__WHAT THE TASK REQUIRES__. An exact copy of the data is required, with no pictures in it.

__DATA PROVIDED__.
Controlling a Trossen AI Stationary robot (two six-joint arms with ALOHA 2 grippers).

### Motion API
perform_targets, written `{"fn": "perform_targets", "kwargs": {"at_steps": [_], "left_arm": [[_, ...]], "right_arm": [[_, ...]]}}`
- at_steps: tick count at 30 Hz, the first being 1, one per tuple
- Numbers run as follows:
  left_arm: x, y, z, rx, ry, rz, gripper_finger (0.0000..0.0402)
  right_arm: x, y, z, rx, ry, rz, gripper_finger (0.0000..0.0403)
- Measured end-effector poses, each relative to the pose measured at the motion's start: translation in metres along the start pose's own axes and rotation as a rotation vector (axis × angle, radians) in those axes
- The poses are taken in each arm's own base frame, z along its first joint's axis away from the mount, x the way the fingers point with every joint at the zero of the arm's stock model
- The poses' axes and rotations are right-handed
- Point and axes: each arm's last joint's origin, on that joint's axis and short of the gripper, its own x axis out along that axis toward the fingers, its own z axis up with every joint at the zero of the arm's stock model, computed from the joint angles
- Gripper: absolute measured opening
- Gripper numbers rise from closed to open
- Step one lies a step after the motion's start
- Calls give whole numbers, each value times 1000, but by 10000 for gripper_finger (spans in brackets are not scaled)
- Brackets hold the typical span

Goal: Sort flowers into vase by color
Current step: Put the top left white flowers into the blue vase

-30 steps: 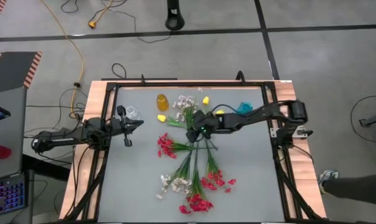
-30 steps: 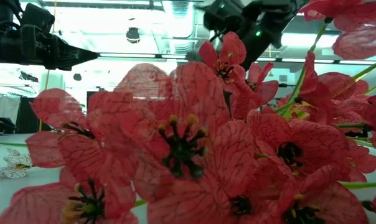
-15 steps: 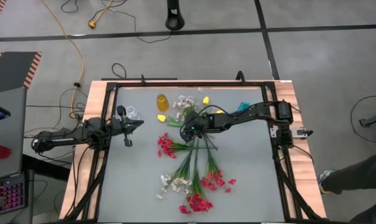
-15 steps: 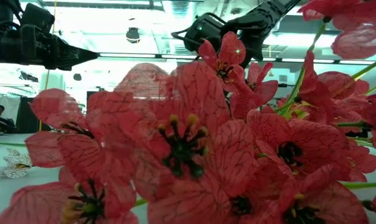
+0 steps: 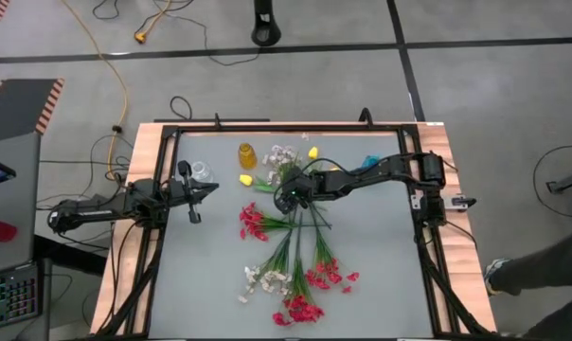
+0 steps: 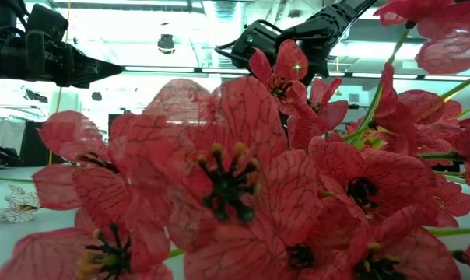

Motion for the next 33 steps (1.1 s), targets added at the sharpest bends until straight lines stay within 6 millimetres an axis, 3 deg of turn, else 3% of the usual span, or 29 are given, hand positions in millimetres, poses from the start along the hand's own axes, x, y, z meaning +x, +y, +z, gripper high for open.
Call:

__SOLUTION TO THE PROBLEM__.
Controlling a Trossen AI Stationary robot (two six-joint arms with ALOHA 2 grippers).

### Motion API
perform_targets, written `{"fn": "perform_targets", "kwargs": {"at_steps": [_], "left_arm": [[_, ...]], "right_arm": [[_, ...]]}}`
- at_steps: tick count at 30 Hz, the first being 1, one per tuple
- Numbers run as follows:
  left_arm: x, y, z, rx, ry, rz, gripper_finger (0.0000..0.0402)
  right_arm: x, y, z, rx, ry, rz, gripper_finger (0.0000..0.0403)
- Measured end-effector poses, each relative to the pose measured at the motion's start: translation in metres along the start pose's own axes and rotation as a rotation vector (axis × angle, radians) in those axes
- The poses are taken in each arm's own base frame, z along its first joint's axis away from the mount, x the way the fingers point with every joint at the zero of the arm's stock model
- The poses' axes and rotations are right-handed
- Point and axes: each arm's last joint's origin, on that joint's axis and short of the gripper, its own x axis out along that axis toward the fingers, its own z axis up with every joint at the zero of the arm's stock model, computed from the joint angles
- Gripper: absolute measured opening
- Gripper numbers rise from closed to open
- Step one lies a step after the motion's start
- Calls give whole numbers, each value times 1000, but by 10000 for gripper_finger (spans in brackets are not scaled)
- Brackets hold the typical span

Goal: Sort flowers into vase by color
Current step: Put the top left white flowers into the blue vase

-30 steps: 
-30 steps: 
-15 steps: 
-15 steps: 
+0 steps: 
+0 steps: 

Motion for the next 33 steps (1.1 s), targets added at the sharpest bends until straight lines stay within 6 millimetres an axis, 3 deg of turn, else 3% of the usual span, or 29 are given, hand positions in millimetres, poses from the start along the hand's own axes, x, y, z meaning +x, +y, +z, gripper high for open.
Call:

What the answer needed to say has been said.